**EXERCISE DESCRIPTION**
One number alone answers this: the count of lines below in which the word "each" is found.

** STUDY MATERIAL follows **

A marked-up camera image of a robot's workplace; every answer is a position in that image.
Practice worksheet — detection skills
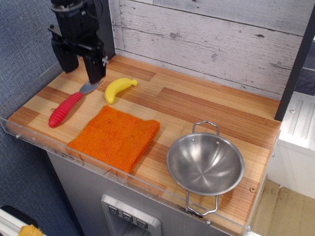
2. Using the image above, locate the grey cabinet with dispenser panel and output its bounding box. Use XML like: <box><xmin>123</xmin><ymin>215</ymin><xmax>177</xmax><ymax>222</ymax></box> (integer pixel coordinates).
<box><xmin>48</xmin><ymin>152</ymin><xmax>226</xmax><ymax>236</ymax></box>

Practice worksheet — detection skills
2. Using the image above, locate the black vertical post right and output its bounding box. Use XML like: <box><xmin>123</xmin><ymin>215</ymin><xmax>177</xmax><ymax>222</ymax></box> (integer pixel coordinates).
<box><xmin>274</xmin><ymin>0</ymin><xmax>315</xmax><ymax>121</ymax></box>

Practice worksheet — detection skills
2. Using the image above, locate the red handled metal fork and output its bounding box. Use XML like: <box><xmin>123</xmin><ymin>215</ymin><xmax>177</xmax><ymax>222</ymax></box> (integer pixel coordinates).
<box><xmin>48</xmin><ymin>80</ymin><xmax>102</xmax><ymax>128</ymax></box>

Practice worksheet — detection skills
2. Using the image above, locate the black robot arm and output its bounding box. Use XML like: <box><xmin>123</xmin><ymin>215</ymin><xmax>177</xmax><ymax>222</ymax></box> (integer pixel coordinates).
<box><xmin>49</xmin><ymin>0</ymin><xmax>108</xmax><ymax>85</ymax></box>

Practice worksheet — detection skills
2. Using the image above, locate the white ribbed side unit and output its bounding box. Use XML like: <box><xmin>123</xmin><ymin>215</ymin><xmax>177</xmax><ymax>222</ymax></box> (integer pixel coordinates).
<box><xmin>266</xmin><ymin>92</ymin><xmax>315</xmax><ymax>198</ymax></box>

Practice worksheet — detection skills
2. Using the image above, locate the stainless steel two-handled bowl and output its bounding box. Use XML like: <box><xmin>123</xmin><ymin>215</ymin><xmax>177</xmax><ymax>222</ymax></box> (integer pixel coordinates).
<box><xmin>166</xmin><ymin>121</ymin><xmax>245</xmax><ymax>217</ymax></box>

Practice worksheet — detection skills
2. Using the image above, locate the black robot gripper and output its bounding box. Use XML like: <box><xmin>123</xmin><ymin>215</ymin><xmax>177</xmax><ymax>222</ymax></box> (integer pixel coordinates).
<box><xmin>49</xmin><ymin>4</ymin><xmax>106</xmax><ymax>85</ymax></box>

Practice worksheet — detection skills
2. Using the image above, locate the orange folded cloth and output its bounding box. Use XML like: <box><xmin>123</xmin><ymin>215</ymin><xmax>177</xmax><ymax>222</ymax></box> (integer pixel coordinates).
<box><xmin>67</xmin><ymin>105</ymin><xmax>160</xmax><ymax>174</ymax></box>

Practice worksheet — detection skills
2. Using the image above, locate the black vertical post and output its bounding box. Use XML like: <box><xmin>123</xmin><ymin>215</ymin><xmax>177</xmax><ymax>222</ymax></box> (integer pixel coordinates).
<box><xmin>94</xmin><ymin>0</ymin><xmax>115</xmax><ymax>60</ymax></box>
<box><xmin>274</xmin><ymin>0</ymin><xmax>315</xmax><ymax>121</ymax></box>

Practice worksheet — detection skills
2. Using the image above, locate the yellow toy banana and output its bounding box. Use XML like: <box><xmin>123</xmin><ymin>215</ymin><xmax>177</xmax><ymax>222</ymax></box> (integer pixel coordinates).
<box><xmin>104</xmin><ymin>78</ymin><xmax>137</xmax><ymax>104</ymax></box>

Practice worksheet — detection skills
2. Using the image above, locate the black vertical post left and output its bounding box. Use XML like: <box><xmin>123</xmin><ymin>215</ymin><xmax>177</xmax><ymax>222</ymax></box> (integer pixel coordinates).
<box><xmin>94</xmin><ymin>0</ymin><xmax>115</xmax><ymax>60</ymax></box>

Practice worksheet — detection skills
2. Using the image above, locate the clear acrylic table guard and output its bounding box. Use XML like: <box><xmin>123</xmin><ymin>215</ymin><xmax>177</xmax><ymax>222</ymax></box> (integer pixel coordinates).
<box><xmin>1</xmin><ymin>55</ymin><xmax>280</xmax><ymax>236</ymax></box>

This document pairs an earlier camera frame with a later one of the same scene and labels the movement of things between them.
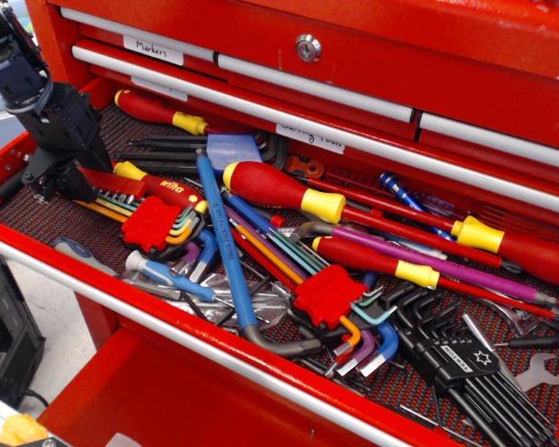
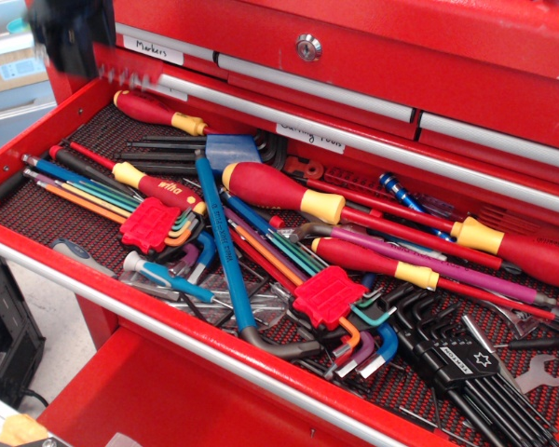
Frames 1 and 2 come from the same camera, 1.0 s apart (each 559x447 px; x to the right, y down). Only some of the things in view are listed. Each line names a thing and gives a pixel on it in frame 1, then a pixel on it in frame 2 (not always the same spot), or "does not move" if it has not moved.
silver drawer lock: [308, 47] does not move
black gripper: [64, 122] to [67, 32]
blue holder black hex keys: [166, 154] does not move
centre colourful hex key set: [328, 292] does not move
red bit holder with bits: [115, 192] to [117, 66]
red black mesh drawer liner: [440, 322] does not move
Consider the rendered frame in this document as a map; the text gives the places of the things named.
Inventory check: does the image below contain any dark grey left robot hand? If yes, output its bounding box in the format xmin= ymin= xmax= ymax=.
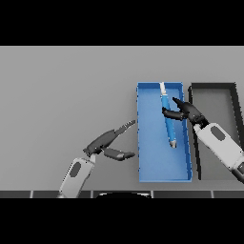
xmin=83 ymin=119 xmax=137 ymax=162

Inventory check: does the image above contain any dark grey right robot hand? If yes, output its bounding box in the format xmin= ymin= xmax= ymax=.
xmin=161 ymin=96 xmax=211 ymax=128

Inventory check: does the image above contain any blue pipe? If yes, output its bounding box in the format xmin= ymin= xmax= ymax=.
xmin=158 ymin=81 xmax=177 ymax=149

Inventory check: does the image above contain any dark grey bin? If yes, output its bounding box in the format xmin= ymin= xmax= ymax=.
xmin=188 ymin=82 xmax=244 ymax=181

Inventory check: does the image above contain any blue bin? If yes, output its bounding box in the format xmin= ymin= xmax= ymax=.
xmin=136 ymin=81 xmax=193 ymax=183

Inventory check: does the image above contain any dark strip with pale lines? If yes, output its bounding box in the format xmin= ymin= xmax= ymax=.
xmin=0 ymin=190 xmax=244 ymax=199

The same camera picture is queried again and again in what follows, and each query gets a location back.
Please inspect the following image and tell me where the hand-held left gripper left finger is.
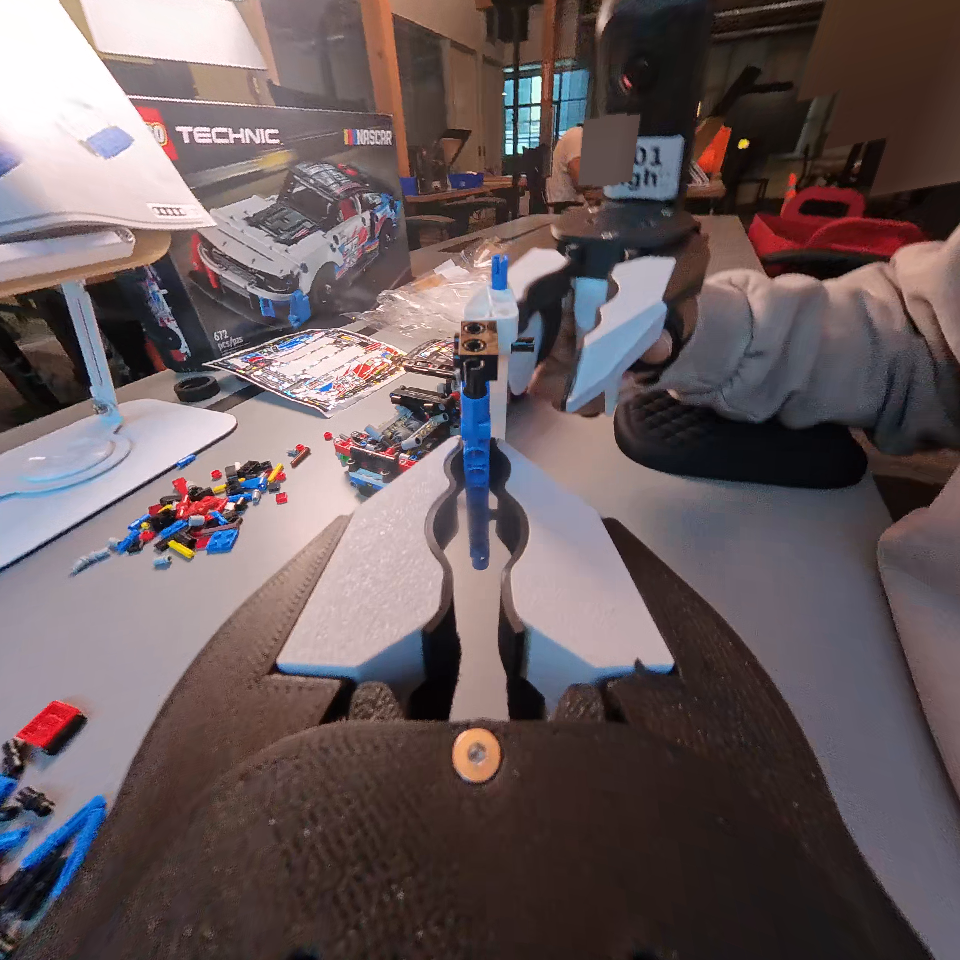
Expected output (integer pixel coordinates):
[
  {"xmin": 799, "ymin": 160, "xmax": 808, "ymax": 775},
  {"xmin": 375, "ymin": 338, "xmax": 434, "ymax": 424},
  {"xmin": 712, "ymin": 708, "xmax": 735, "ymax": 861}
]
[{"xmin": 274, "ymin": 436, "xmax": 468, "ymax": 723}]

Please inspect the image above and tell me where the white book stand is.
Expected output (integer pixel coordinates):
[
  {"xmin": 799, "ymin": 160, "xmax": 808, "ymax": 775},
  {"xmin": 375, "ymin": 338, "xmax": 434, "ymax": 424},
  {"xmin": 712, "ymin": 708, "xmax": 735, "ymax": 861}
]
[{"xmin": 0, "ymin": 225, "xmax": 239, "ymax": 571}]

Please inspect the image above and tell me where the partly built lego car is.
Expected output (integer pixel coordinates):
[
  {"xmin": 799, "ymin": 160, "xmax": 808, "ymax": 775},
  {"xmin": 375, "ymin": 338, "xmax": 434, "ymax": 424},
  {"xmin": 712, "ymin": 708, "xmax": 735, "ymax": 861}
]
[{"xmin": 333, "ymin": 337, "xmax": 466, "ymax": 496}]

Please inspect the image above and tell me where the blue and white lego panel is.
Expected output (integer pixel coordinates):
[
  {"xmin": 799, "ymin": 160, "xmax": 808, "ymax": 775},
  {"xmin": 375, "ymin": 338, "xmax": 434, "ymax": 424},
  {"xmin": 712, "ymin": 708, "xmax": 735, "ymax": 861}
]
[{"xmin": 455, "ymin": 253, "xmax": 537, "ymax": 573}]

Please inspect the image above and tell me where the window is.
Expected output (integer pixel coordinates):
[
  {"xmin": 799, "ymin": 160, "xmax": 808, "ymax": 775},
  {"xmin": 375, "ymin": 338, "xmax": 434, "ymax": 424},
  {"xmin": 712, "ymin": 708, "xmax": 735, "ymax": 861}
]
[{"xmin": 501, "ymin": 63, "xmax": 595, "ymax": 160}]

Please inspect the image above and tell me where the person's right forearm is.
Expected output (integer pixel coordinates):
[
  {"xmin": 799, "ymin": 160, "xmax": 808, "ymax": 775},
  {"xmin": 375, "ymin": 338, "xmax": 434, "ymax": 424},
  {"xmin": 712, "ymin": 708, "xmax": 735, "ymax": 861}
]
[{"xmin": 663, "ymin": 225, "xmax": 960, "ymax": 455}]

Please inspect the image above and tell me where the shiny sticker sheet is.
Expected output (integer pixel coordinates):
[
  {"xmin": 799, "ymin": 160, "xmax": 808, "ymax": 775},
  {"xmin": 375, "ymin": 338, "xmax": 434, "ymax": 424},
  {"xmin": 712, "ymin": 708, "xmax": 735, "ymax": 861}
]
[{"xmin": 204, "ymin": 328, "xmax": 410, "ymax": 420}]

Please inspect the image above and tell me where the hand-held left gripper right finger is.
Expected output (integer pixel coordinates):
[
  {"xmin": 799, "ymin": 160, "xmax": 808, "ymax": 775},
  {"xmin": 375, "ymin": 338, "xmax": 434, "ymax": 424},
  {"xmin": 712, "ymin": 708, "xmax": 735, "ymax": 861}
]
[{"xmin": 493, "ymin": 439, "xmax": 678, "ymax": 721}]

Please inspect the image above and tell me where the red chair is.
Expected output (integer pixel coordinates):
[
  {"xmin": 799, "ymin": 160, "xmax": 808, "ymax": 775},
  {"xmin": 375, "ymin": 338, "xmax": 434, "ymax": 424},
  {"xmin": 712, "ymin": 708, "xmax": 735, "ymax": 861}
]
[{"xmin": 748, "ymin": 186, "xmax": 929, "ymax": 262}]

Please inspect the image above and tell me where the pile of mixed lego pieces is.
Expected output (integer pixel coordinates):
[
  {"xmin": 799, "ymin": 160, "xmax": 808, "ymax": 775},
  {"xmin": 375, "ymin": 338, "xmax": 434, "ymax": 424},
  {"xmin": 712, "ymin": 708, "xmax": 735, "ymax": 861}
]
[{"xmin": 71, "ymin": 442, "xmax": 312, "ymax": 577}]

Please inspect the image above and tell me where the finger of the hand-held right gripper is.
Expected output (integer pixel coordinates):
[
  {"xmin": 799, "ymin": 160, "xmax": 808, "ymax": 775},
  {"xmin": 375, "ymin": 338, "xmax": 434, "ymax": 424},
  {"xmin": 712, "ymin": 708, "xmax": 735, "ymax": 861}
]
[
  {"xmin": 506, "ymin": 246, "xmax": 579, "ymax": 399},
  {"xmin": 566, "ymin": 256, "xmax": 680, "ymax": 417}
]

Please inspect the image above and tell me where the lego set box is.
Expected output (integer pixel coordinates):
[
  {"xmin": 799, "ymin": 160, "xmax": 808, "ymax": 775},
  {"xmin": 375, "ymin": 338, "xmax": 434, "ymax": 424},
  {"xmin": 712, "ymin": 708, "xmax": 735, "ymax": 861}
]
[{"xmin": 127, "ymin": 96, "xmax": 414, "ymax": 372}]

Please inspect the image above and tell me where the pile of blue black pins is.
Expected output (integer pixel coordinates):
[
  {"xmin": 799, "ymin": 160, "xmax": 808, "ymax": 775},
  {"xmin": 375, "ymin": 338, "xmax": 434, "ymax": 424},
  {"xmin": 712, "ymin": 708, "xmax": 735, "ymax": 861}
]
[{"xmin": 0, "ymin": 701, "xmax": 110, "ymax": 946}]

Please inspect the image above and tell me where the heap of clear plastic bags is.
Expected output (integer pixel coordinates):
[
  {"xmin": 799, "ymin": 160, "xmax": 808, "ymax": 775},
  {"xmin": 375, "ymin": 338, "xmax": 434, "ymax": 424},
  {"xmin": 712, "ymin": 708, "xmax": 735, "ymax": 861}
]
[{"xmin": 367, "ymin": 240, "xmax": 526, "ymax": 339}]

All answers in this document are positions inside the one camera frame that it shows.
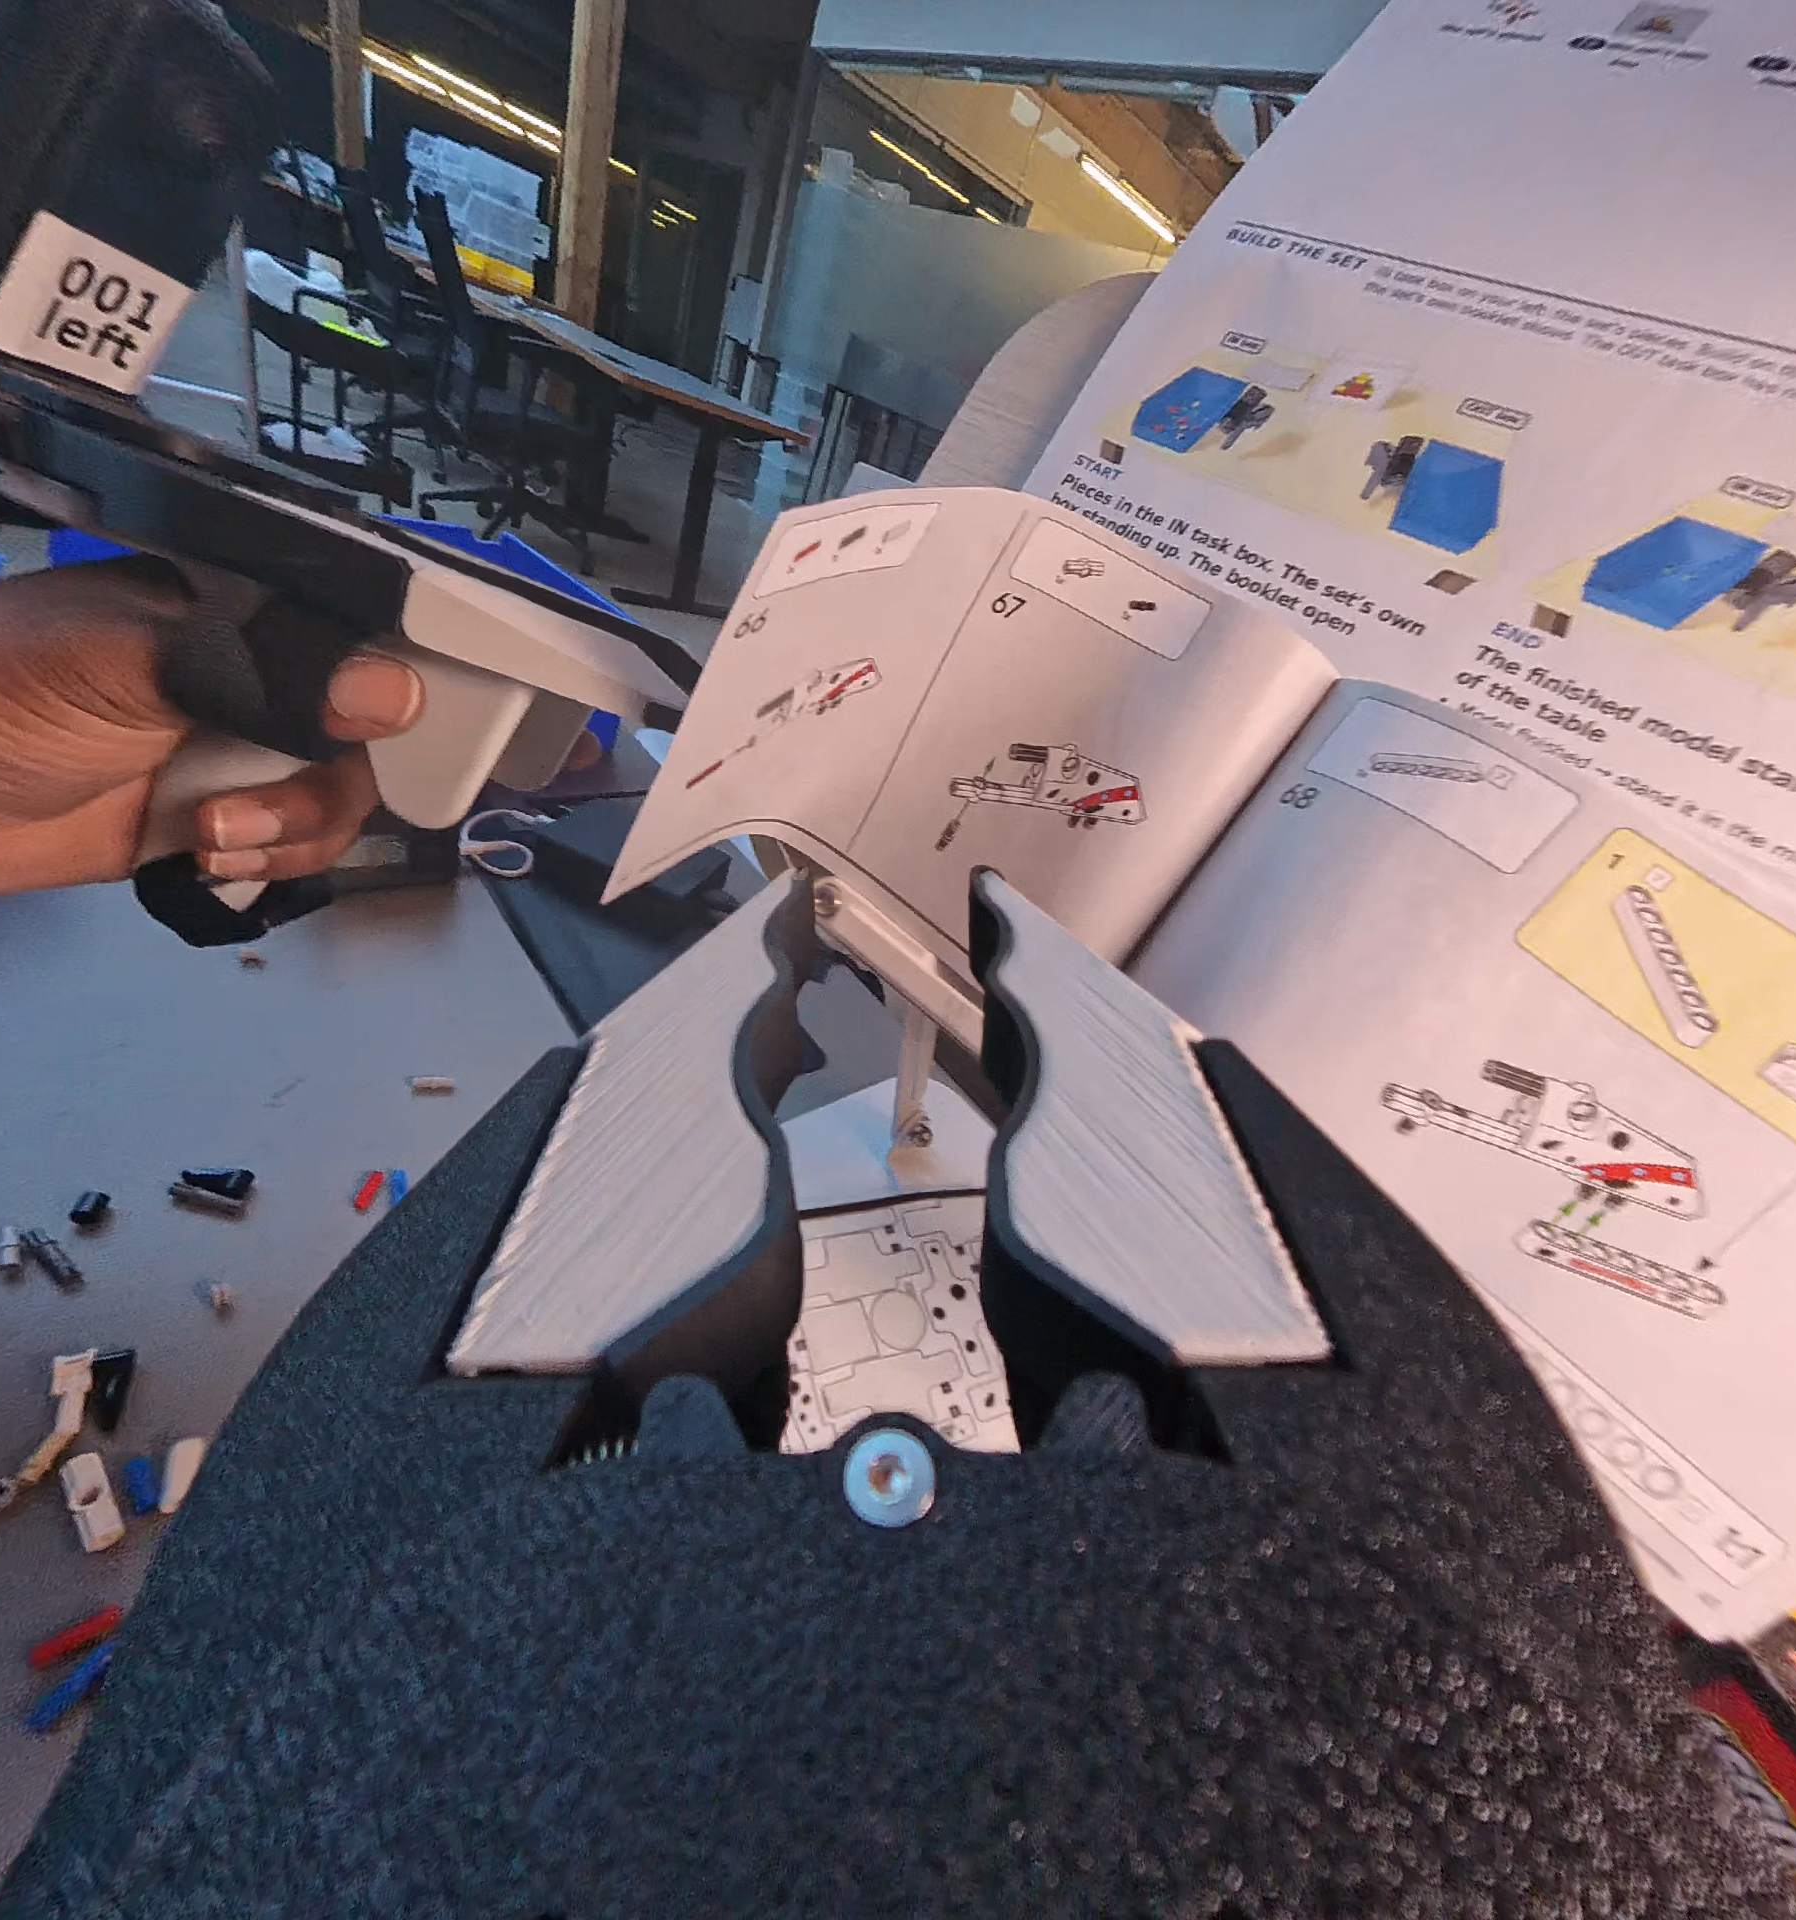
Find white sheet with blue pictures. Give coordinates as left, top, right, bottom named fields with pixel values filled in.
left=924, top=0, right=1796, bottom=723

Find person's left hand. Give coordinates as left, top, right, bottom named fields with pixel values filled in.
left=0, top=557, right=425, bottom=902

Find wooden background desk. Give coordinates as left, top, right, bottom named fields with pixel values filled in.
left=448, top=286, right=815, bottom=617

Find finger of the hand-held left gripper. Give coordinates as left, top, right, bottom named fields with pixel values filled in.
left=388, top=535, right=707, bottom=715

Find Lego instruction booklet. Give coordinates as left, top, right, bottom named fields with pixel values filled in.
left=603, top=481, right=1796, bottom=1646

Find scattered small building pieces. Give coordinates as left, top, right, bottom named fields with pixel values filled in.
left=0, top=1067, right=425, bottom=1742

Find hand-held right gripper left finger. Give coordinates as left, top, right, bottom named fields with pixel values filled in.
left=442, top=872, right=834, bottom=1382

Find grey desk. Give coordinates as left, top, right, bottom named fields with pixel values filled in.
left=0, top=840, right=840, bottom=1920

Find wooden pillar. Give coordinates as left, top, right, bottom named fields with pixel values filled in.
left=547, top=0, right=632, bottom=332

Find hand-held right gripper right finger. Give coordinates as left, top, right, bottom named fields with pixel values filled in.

** End of STUDY MATERIAL **

**WRITTEN SOLUTION**
2